WHAT THE TASK ASKS: Lines from the one containing "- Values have" through the final line of the data, restated word for word and free of pictures, make up the whole answer.

=== Begin Enclosure ===

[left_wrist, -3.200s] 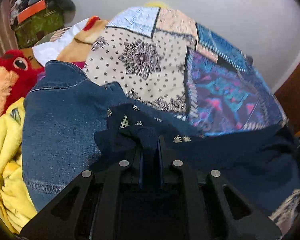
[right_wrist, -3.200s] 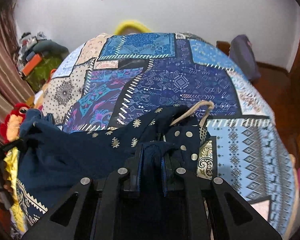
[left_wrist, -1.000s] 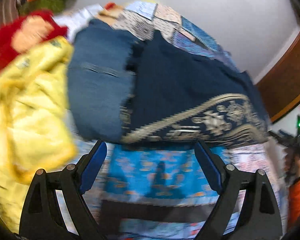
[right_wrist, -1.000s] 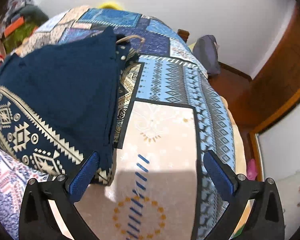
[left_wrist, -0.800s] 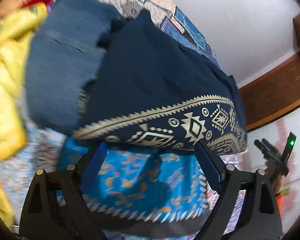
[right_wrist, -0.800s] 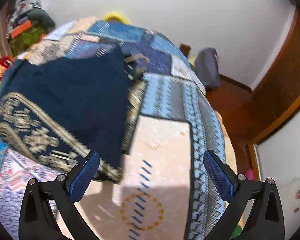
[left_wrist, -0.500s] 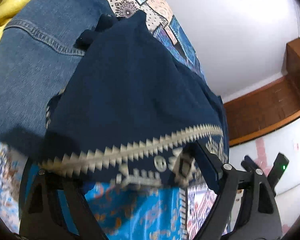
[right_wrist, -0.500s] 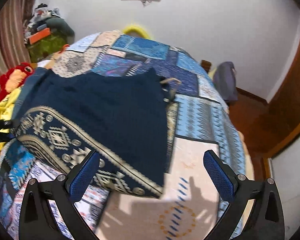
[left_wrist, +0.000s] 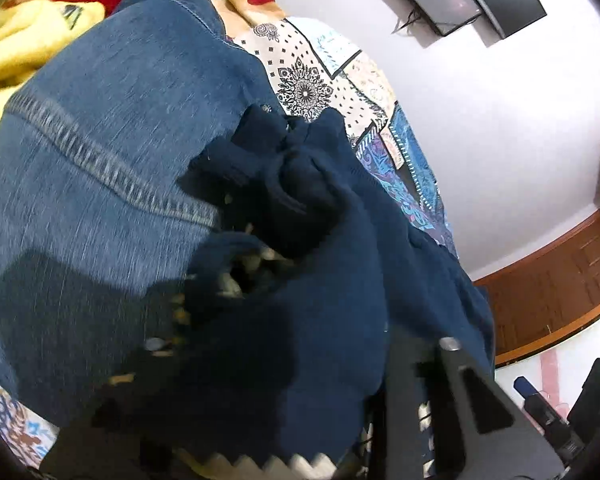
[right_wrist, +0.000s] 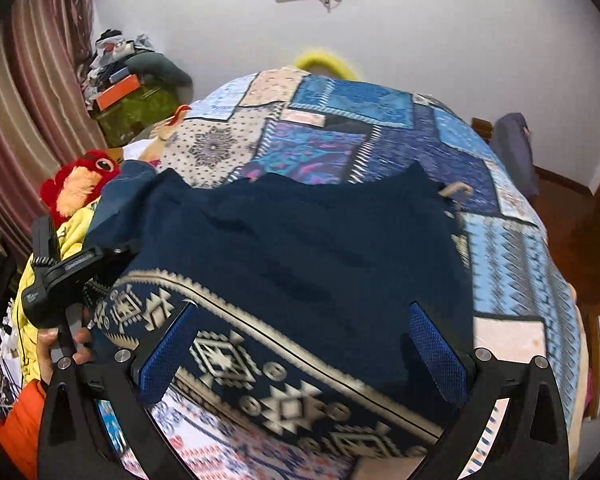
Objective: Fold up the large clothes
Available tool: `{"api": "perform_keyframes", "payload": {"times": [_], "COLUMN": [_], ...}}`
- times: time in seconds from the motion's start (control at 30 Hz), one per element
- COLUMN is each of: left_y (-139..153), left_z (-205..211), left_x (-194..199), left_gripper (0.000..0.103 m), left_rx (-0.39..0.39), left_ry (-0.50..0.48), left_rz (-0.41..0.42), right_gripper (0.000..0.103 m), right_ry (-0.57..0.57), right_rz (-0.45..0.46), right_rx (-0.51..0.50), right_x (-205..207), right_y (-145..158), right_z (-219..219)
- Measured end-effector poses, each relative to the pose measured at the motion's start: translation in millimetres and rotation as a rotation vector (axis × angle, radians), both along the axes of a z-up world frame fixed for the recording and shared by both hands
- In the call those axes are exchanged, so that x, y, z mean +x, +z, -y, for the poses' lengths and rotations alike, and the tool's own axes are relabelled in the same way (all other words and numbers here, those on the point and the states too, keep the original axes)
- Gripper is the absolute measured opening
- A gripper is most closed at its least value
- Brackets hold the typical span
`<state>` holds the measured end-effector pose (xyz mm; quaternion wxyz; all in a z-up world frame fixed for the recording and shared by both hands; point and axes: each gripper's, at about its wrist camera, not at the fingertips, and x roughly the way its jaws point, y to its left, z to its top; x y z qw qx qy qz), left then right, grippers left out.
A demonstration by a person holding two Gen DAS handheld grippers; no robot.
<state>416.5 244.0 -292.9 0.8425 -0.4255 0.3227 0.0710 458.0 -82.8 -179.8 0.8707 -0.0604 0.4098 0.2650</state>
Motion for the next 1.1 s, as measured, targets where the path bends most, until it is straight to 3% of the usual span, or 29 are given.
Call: {"api": "perform_keyframes", "payload": {"times": [0.2, 0.3, 0.43, 0.57, 0.67, 0.87, 1.0, 1.1], "left_y": [47, 73, 105, 136, 164, 197, 180, 146], "left_z": [-7, -1, 17, 55, 92, 184, 250, 294], "left_x": [-2, 2, 10, 28, 38, 71, 92, 105], "left_gripper": [0.015, 0.015, 0.014, 0.014, 0.014, 0.014, 0.013, 0.013], "left_rx": [0.022, 0.046, 0.097, 0.161, 0.215, 0.322, 0.370, 0.397], "left_ry": [0.013, -0.002, -0.066, -0.184, -0.257, -0.409, -0.528, -0.628], "left_rz": [0.085, 0.112, 0.136, 0.183, 0.227, 0.261, 0.193, 0.079], "right_gripper": [0.103, 0.103, 0.103, 0.103, 0.103, 0.103, 0.103, 0.103], "right_ry": [0.005, 0.048, 0.036, 0.054, 0.042, -0.144, -0.271, -0.338], "right_rz": [-0.001, -0.049, -0.154, -0.187, -0.157, -0.047, -0.036, -0.045], "right_rx": [-0.036, -0.023, -0.003, -0.004, 0.024, 0.030, 0.003, -0.004], "right_x": [7, 9, 15, 16, 17, 14, 9, 2], "right_y": [-12, -27, -58, -52, -33, 2, 7, 7], "right_z": [-34, -52, -68, -64, -36, 71, 140, 181]}}
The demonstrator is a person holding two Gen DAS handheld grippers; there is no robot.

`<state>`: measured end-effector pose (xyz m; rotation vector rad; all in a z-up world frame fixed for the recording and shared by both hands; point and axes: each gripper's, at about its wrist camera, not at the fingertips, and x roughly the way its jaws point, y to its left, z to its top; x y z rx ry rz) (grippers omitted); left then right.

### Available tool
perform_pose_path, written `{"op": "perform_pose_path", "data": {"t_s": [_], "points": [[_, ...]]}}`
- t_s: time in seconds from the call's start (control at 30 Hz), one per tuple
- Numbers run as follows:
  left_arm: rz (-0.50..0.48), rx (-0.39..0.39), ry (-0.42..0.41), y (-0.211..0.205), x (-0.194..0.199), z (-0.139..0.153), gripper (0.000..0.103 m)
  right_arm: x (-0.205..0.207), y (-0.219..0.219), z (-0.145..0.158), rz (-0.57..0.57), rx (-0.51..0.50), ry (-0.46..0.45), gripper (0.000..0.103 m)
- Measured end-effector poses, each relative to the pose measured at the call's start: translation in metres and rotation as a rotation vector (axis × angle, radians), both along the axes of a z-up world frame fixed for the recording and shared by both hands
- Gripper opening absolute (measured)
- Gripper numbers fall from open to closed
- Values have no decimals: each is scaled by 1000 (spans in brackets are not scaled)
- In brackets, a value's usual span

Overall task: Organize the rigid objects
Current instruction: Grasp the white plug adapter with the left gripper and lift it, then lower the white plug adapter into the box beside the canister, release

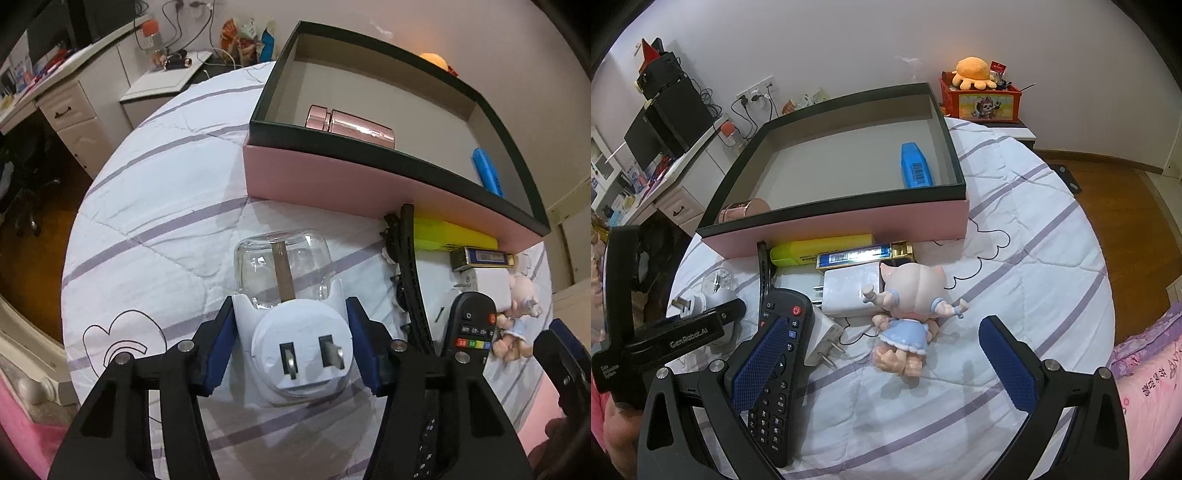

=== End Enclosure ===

REPLY:
- Values have no decimals: each is scaled by 1000 (spans in brackets are not scaled)
- In brackets, a value's usual span

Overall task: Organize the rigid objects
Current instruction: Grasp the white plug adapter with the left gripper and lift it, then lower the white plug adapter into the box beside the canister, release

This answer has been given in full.